Further, spatially relative terms, such as “beneath,” “below,” “lower,” “above,” “upper” and the like, may be used herein for ease of description to describe one element's, components', and/or or feature's relationship to another element(s), component(s), and/or feature(s) as illustrated in the Figures. The spatially relative terms are intended to encompass different orientations of the device in use or operation in addition to the orientation depicted in the Figures. The apparatus and/or device may be otherwise oriented (rotated 90 degrees or at other orientations) and the spatially relative descriptors used herein may likewise be interpreted accordingly. Unless explicitly stated otherwise, each element, component, and/or feature having the same reference numeral refer to the same element, component, and/or feature, and is to have the same material composition and to have a thickness within a same thickness range.

The terms “processor,” “processor core,” “controller,” and “control unit” are used interchangeably herein, unless otherwise noted, to refer to any one or all of a software-configured processor, a hardware-configured processor, a general purpose processor, a dedicated purpose processor, a single-core processor, a homogeneous multi-core processor, a heterogeneous multi-core processor, a core of a multi-core processor, a microprocessor, a central processing unit (CPU), a graphics processing unit (GPU), a digital signal processor (DSP), etc., a controller, a microcontroller, a field programmable gate array (FPGA), an application-specific integrated circuit (ASIC), other programmable logic devices, discrete gate logic, transistor logic, and the like. A processor may be an integrated circuit, which may be configured such that the components of the integrated circuit reside on a single piece of semiconductor material, such as silicon.

The term “memory” is used herein, unless otherwise noted, to refer to any one or all of cache, main memory, random-access memory (RAM), including any variations of dynamic RAM (DRAM), synchronous DRAM (SDRAM), static RAM (SRAM), ferroelectric RAM (FeRAM), resistive RAM (RRAM), magnetoresistive RAM (MRAM), phase-change RAM (PCRAM), etc., flash memory, solid-state memory, and the like.

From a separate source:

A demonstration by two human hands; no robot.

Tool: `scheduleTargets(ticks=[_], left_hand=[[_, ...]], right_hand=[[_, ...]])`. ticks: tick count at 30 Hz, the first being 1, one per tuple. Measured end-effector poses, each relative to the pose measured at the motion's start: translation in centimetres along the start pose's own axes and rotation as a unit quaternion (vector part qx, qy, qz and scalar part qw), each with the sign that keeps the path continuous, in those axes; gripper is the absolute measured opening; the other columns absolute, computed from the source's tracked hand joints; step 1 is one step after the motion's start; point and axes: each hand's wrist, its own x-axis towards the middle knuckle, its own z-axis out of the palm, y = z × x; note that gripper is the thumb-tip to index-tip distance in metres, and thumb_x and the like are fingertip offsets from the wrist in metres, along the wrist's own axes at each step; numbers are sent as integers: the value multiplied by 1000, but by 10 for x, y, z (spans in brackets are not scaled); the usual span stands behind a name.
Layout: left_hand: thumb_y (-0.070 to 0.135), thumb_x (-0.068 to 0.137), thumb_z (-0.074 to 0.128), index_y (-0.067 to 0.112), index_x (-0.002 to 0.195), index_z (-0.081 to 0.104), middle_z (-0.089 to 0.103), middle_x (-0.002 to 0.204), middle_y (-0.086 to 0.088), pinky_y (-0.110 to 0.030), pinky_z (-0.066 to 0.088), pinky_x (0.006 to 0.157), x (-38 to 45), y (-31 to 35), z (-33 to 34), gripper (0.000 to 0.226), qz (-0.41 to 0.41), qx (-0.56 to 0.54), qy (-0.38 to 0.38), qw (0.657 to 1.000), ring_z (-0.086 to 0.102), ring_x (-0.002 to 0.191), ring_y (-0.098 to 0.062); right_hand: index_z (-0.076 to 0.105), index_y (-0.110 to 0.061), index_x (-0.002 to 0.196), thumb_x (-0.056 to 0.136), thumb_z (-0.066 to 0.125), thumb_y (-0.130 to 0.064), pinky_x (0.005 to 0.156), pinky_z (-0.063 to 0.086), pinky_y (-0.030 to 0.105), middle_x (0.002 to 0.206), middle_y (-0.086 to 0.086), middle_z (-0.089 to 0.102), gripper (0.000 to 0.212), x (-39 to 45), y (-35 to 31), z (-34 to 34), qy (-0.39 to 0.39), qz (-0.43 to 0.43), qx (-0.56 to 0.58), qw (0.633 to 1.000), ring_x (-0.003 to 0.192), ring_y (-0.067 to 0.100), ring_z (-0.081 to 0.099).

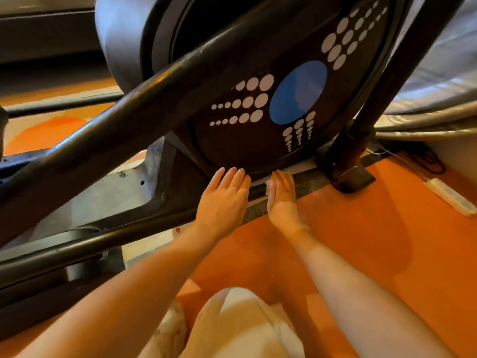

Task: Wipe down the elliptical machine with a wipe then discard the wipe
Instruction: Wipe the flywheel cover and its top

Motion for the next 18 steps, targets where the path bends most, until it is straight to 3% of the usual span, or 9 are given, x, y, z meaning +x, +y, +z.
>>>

Typical Booth multipliers may operate in parallel with multiple stages required to produce a final product. Booth multipliers operate on the principles of Booth's algorithm that multiplies two signed binary numbers in 2's complement notation. As is typical in binary multiplication, Booth's algorithm generates partial products of the multiplication of a multiplicand by a multiplier that are shifted and summed to produce a final product. Booth's algorithm uses rules based on values of groups of bits of the multiplier to determine operations for generating the partial products using the multiplicand. The operation based on each group of bits may be implemented serially in by a typical Booth multiplier by inputting bits of the multiplicand and multiplier in to NOR gates and outputting the result to adders that generate partial sums. To calculate a final product, the typical Booth multiplier may require all partial sums be generated in sequence prior to a shift and an addition operation may be applied to produce the final product. This may significantly delay the processing of data and decrease computing speed. Therefore, there are multiple obstacles to implementing Booth multiplication in CIM.

Various embodiments described herein overcome the foregoing obstacles and enable improvements in computing speed and cost over typical Booth multiplier implementations. Various embodiments described herein include devices and methods for implementing a Booth multiplier for CIM. Various embodiments may include a Booth multiplier in CIM configured to implement Booth encoding and multi-cycle partial product generation enabling a reduction in hardware complexity and chip area as compared to typical Booth multiplier implementations.

The Booth multiplier may include a Booth encoder configured to implement Booth encoding. Various embodiments may be disclosed herein in relation to an example of 3-bit Booth encoding for 4-bit multiplication for clarity and ease of explanation. However, such descriptions are not intended to limit the scope of the claims and the enabling disclosures. One of skill in the art would realize that the disclosures herein may be similarly applied to Booth encoding of greater bit size or lesser bit size. Implementation of Booth encoding as a multiplication mode for digital CIM may replace multiplication of input data and weight data with multiplication of values derived from the input data (e.g., 0, 1, −1, 2, −2) and the weight data, where the values are indicated by a Booth encoded signal generated by encoding (e.g., 3-bit encoding) of an input sequence of the input data. A multiplexer/shifter may be implemented in CIM and configured to compute partial sums of the multiplication of multiple Booth encoded signals and the weight data. The Booth multiplier in CIM may enable a serial mode of Booth multiplication with the partial product generation, using the partial sums, and summation of the partial products over several cycles, compared to generating all partial products of the Booth multiplication prior to producing the final product as with typical Booth multiplier implementations.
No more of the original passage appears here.